An Anonymous Patron writes “One From Africa Says
The modern Arab world, it seems, doesn’t believe in Gandhi’s wisdom, and despite its importance, translation in the region remains very limited. The United Nations Arab Human Development Report 2003 gave a critical overview of the Arab achievement in the field.
According to the report, an average of 4.4 translated books per million people were published in the first five years of the 1980s, that’s less than one book per million people per year, while the corresponding rate in Hungary was 519 books per 1 million people and in Spain 920.
The report described the translation movement in the Arab world as “static and chaotic” and as lagging far behind standards in countries such as Hungary and Spain.
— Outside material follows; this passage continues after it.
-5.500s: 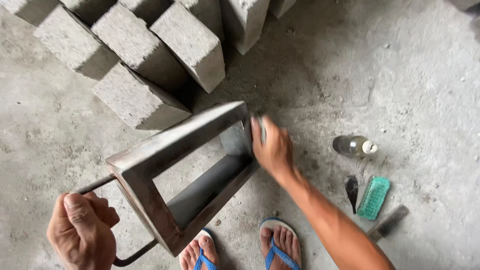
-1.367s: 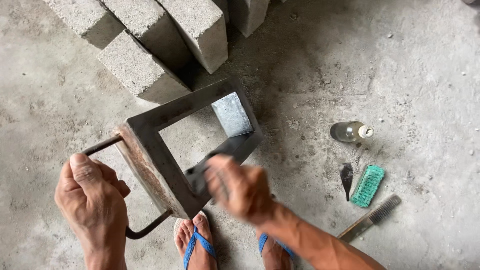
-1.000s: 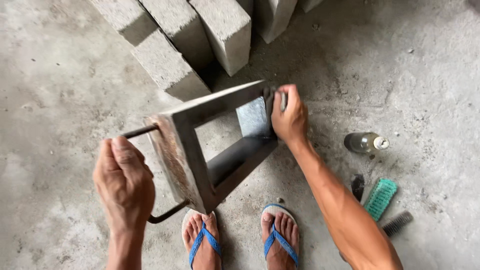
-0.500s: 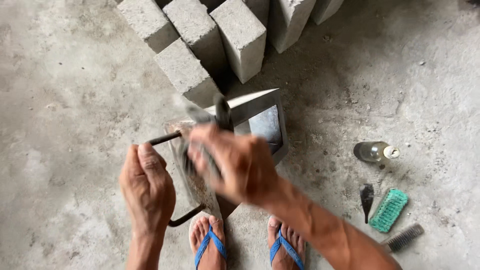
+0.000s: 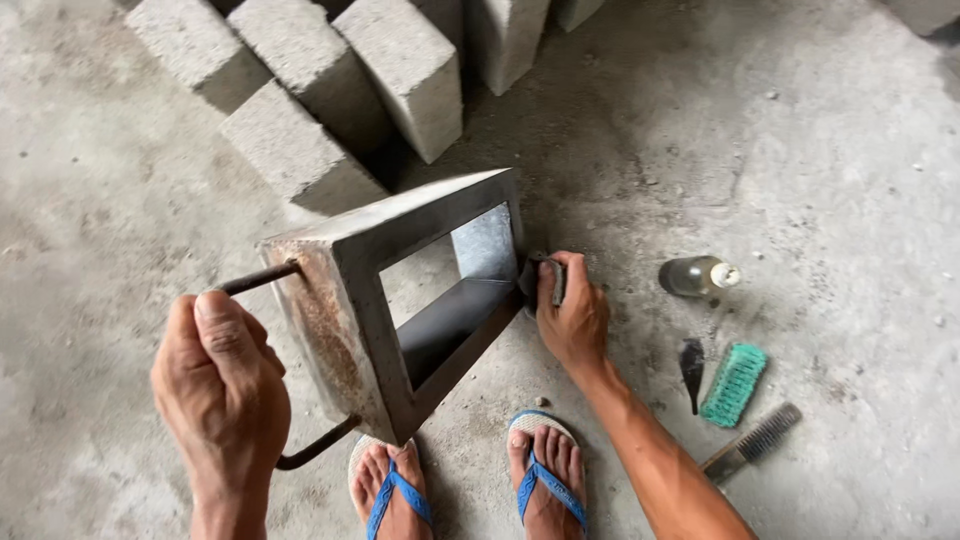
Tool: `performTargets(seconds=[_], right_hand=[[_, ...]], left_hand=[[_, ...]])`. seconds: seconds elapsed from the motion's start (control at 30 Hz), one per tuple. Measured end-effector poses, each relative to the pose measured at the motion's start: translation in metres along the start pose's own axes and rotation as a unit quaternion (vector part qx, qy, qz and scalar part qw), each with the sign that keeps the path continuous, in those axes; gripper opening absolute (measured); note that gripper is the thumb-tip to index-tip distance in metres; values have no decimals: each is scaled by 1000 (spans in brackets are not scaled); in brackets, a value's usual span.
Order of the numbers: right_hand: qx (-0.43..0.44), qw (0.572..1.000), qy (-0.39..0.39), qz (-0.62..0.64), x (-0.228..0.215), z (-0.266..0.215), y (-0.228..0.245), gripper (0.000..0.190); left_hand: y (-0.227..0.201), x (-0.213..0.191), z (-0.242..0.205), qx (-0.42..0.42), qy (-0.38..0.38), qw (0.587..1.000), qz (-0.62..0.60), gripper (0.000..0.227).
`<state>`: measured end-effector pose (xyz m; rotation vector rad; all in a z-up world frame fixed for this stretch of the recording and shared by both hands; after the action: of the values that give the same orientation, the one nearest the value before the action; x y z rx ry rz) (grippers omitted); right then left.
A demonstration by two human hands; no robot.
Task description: The person wipes a metal brick mold with a cloth and then uses a small brush and cloth to clean a wooden float and metal putty knives.
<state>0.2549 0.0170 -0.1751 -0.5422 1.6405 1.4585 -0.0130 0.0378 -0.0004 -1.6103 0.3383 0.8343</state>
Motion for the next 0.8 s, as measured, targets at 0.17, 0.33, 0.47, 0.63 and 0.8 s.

It is in light of this reality, and in the hope of promoting cultural exchange, that Al-Babtain Translation Center was recently founded by Saud Abdel-Aziz al-Babtain, a Kuwaity businessman and poet.”
translations and world peace?
X
Re:translations and world peace?
I have no idea why my last post ended up as an “X”!?
This was an interesting article. I couldn’t help but wonder if it was my own provincial mindset that led me to assume that these translations would be into English…makes me feel a bit like an ugly American.
It’s really a shame that our administration hasn’t put more funding towards organizations such as the one written about, rather than into military “intervention” in order to combat terrorism. I guess having just finished Richard Clarke’s book and today being the 4th, these things are on my mind.
Thanks for posting the link to the article!
Promoting ignorance?
One effect of this lagging of translation in the Arab world is the promotion of ignorance by not making available information that could benefit the Arab people by empowering them with all knowledge. This lagging of translation is probably not due to the lack of the will and desire to translate by the translators but because of the suppression by the government. If this is the case then, they cannot blame the west.